Tribal Casino Labor Disputes Outlive ‘Card Check’ Bill
16 Sep, 2010 / GamblingCompliance / Dave Palermo
Even as proposed federal labor reforms die on Capitol Hill, legal observers still see an uptick in labor unions seeking to organize workers at tribal casinos.
Two years ago proposed congressional legislation to make it easier for labor unions to organize workers ignited major opposition from the nation’s American Indian tribes and Alaska Native villages, particularly those operating 440 casinos in 28 states.
The Employee Free Choice Act (EFCA), or the “card check” bill – a union effort to avoid elections required by the National Labor Relations Act (NLRA) – has since blipped off the Capitol Hill radar, victim of the recession, the Obama Administration push for health care and finance reform and political focus on upcoming midterm elections.

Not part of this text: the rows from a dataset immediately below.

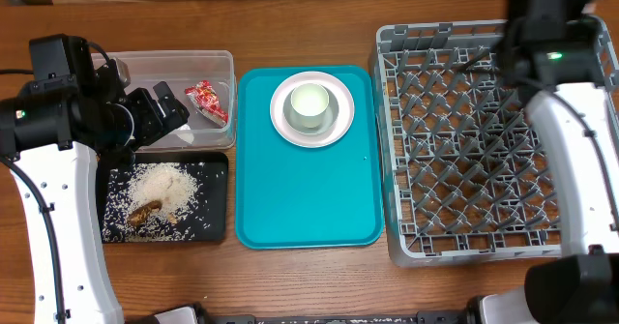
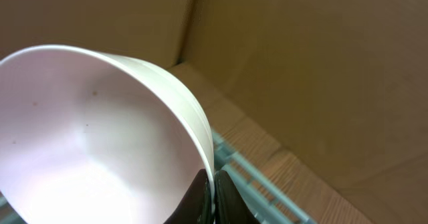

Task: Sort waste into correct bins and load items into the dishwasher
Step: 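Carry the pink plate right and stand it in the dish rack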

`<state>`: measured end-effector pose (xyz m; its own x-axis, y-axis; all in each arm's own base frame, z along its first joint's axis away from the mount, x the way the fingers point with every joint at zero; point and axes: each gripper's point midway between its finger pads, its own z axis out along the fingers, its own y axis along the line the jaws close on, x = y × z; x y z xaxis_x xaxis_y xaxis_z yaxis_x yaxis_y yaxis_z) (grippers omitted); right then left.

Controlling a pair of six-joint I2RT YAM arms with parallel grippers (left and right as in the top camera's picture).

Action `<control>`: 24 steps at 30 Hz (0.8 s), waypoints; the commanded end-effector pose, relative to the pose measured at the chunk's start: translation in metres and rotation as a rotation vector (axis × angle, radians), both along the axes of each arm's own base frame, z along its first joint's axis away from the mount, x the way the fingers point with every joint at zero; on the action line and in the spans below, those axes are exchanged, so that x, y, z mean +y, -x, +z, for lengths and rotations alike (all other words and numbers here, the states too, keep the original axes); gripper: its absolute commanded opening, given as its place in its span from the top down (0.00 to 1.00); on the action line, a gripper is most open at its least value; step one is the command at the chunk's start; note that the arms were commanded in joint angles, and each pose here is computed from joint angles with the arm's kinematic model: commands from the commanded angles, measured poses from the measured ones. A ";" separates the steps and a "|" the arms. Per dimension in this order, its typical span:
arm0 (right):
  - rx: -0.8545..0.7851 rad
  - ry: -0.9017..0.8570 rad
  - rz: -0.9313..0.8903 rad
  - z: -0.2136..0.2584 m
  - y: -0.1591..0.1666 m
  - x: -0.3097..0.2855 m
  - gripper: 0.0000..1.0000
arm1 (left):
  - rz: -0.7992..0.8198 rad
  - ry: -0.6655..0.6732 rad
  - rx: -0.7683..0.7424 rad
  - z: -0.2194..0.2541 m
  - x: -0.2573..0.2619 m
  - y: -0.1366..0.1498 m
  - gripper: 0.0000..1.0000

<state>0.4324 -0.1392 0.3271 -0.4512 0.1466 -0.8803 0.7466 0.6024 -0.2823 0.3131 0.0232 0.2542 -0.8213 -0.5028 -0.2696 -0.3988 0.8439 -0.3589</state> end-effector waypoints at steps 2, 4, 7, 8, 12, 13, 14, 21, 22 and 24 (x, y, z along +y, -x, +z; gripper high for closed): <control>0.026 0.022 -0.098 -0.014 -0.006 -0.056 0.96 | -0.003 0.005 -0.017 0.005 -0.002 -0.001 0.00; 0.060 0.028 -0.130 -0.028 -0.007 -0.076 0.96 | -0.003 0.005 -0.017 0.005 -0.002 -0.001 0.00; 0.128 0.018 -0.168 -0.061 -0.011 -0.096 0.96 | -0.003 0.005 -0.017 0.005 -0.002 -0.001 0.00; 0.148 0.016 -0.168 -0.070 -0.014 -0.097 0.96 | -0.003 0.005 -0.017 0.005 -0.002 -0.001 0.00; 0.206 0.008 -0.159 -0.097 -0.022 -0.095 0.96 | -0.003 0.005 -0.017 0.005 -0.002 -0.001 0.00; 0.222 0.003 -0.151 -0.104 -0.025 -0.093 0.96 | -0.003 0.005 -0.017 0.005 -0.002 -0.001 0.00; 0.238 -0.002 -0.142 -0.112 -0.028 -0.091 0.96 | -0.003 0.005 -0.017 0.005 -0.002 -0.001 0.00; 0.309 -0.014 -0.075 -0.137 -0.040 -0.063 0.96 | -0.003 0.005 -0.017 0.005 -0.002 -0.001 0.00; 0.309 -0.012 -0.062 -0.137 -0.042 -0.057 0.96 | -0.003 0.005 -0.017 0.005 -0.002 -0.001 0.00; 0.309 -0.008 -0.040 -0.137 -0.046 -0.047 0.96 | -0.003 0.005 -0.017 0.005 -0.002 -0.001 0.00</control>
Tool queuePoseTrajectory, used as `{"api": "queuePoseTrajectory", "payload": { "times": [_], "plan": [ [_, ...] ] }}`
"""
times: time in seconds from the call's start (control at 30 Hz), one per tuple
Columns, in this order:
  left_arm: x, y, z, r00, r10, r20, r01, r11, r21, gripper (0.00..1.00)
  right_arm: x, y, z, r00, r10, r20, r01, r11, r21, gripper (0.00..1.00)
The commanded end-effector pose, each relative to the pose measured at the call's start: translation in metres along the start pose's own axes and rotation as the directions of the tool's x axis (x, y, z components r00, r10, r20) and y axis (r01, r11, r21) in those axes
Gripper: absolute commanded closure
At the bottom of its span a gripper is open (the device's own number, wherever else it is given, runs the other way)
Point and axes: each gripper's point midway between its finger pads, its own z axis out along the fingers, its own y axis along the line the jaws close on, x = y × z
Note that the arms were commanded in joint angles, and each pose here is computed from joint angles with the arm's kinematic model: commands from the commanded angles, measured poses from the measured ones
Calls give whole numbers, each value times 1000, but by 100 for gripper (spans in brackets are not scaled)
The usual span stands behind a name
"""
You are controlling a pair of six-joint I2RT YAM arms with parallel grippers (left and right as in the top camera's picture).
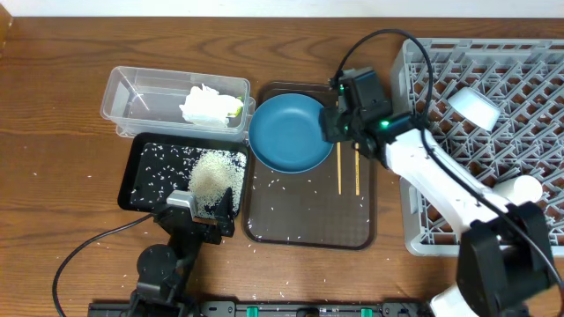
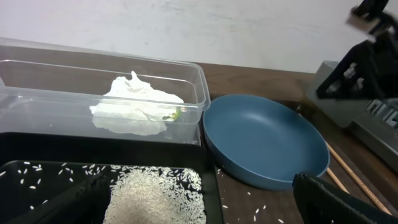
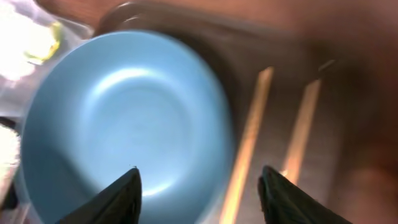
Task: Sort waste into correct bins and load items into the dishwasher rack
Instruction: 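Reach the right gripper to the teal plate rim and grasp it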
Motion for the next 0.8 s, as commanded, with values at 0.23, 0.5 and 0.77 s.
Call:
{"api": "queuePoseTrajectory", "payload": {
  "times": [0.23, 0.5, 0.77],
  "plan": [
    [13, 0, 2, 999, -9, -30, 10, 1000, 10, 4, 46, -14, 54, 938, 301, -170, -296, 954, 58, 79],
    [13, 0, 2, 999, -10, -30, 10, 1000, 10, 4, 37, -11, 45, 952, 260, -163, -263, 965, 8, 81],
    [13, 0, 2, 999, -10, -30, 10, 1000, 10, 4, 16, -14, -3, 984, 156, -89, -156, 988, 10, 57]
  ]
}}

“Those three things have kept EFCA from going anywhere,” said Paul Moorehead, partner in the Washington, D.C. firm Drinker, Biddle & Reath LLP, “the Obama agenda, the economy and now the election.”
Pro-business Republican midterm election gains in the House and Senate are expected to prevent EFCA from resurfacing.
“The legislation isn’t moving this year,” said John Dossett, counsel for the National Congress of American Indians. “I hate to predict anything after the elections, but it doesn’t appear to be doing anything right now.”
But intrusion of federal labor law remains a festering sore spot in Indian country.
Tribes have historically been exempt from the NLRA, but judicial protection has waned with the birth of the $26bn tribal casino industry and expansion of tribal economies.
“Things have evolved over the last 10, 15 years,” said Greg Guedel, attorney for Foster Pepper PLLC of Seattle, Washington.
“Tribes have moved beyond the traditional reservation smoke shop operated by three tribal employees. Tribes have casinos, Wal-Mart, Home Depot and other big box retailers, on and off reservations, with non-Indian employees.
"That evolution has begged the question: ‘Now you’ve got this big operation, what are the rules now?’”
In a landmark 2007 ruling involving the San Manuel Band of Mission Indians of San Bernardino County, California, the District of Columbia Circuit Court declared the tribal casino subject to the National Labor Relations Board, ruling it was a commercial and not a government enterprise with a majority of non-Indian employees.
Then-tribal chairman Henry Duro said the ruling miscued the purpose of casino gambling as a means of generating revenue to provide government services.
“Gaming helps tribes fulfill essential governmental functions, providing education, health care, housing, senior care and other key programs,” Duro said.
Scrutiny under federal labor law is heightened when a business is off the reservation. Most tribal casinos are on Indian land but the vast majority of 284,000 employees are non-native. Some seek the protection of national labor law and unions.
“Non-Indian employees and off-reservation enterprises are the two arguments used by people in and out of Congress who believe tribal exemption to labor statute is unfair and inequitable,” Moorehead said.
“A lot is fact-specific,” Guedel said. “If you have a wholly owned tribal business located on a reservation, even though they may have non-tribal employees you’re going to have different factors involved in terms of NLRB jurisdiction.
“This area of law is evolving, week-by-week, because with expansion of tribal economies tribes are operating under scenarios they weren’t involved with before. There are not a lot of hard-and-fast rules at this point.”
Tribes are at the mercy of the San Manuel case and Solis v. Matheson, where the 9th Circuit Court of Appeals ruled a reservation business operated by Puyallup Tribe of Washington State was subject to the Fair Labor Standards Act. The court said federal compliance agents could enter tribal lands and search records.
“Federal intrusion is a bitter pill to swallow, but it’s the flip side of the Indian gaming revenue coin,” said attorney Steve Wheeless, in the Phoenix, Ariz., office of Steptoe & Johnson LLP.
“The harsh reality is tribes with non-Indian employees cannot expect to profit from a largely non-tribal customer base and at the same time invoke tribal sovereignty to avoid federal labor laws.”
Wheeless predicts “dramatic increases” in unions organizing tribal casinos.
San Manuel has a collective bargaining agreement with the Communication Workers of America and the United Auto Workers recently organized 2,500 employees at Mashantucket Pequot’s Foxwoods Casino, a no-strike agreement drawn up under a tribal labor ordinance.
Legal experts suggest tribes draft their own labor ordinances, policies and procedures. “When a tribe has a well thought out set of labor policies and employment regulations the federal government is a lot less likely to get involved,” Guedel said.
Meanwhile, the National Congress of American Indians will continue to seek an NLRA exemption.
“Thatissue is still a concern for tribes,” Dossett said. “It’s something we’re working on.”
A Republican Congress and the House Committee on Education and Labor may be receptive to a tribal exemption to federal labor law.
“I predict legislation (to exempt tribes from NLRA) will be reintroduced in January and the committee will hold hearings and try to pass the bill,” Moorehead said.